SUPPLIED DATA.
---
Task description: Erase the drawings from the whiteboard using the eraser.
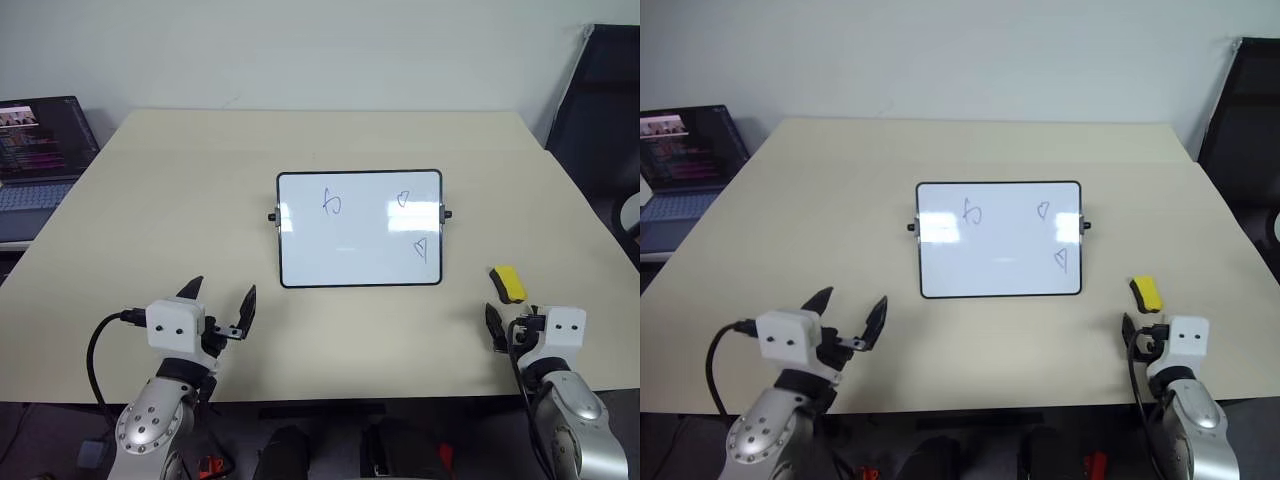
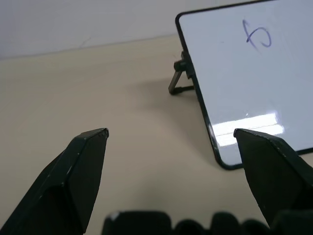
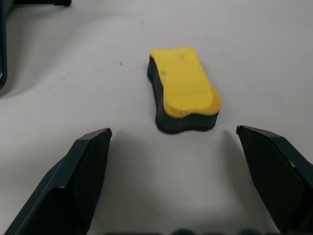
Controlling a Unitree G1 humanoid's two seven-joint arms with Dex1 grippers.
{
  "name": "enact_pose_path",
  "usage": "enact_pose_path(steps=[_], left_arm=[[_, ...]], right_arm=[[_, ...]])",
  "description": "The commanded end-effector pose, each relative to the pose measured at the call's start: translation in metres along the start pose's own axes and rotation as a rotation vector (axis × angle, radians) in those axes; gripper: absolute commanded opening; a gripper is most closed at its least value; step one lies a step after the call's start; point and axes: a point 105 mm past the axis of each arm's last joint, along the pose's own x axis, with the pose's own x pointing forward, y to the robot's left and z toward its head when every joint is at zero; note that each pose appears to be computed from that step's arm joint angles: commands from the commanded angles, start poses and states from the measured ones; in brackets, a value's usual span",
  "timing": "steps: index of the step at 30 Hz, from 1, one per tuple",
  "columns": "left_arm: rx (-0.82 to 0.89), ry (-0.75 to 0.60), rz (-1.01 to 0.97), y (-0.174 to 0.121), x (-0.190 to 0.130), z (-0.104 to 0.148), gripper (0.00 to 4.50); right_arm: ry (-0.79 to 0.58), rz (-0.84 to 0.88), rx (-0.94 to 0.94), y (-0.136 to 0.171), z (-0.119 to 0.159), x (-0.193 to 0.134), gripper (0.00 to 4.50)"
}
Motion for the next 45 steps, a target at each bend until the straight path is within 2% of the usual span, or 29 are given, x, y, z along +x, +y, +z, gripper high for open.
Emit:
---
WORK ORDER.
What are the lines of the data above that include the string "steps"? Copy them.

TASK ANSWER.
  "usage": "enact_pose_path(steps=[_], left_arm=[[_, ...]], right_arm=[[_, ...]])",
  "timing": "steps: index of the step at 30 Hz, from 1, one per tuple",
Motion for the next 45 steps, a target at each bend until the straight path is within 2% of the usual span, or 29 are given, x, y, z along +x, +y, +z, gripper high for open.

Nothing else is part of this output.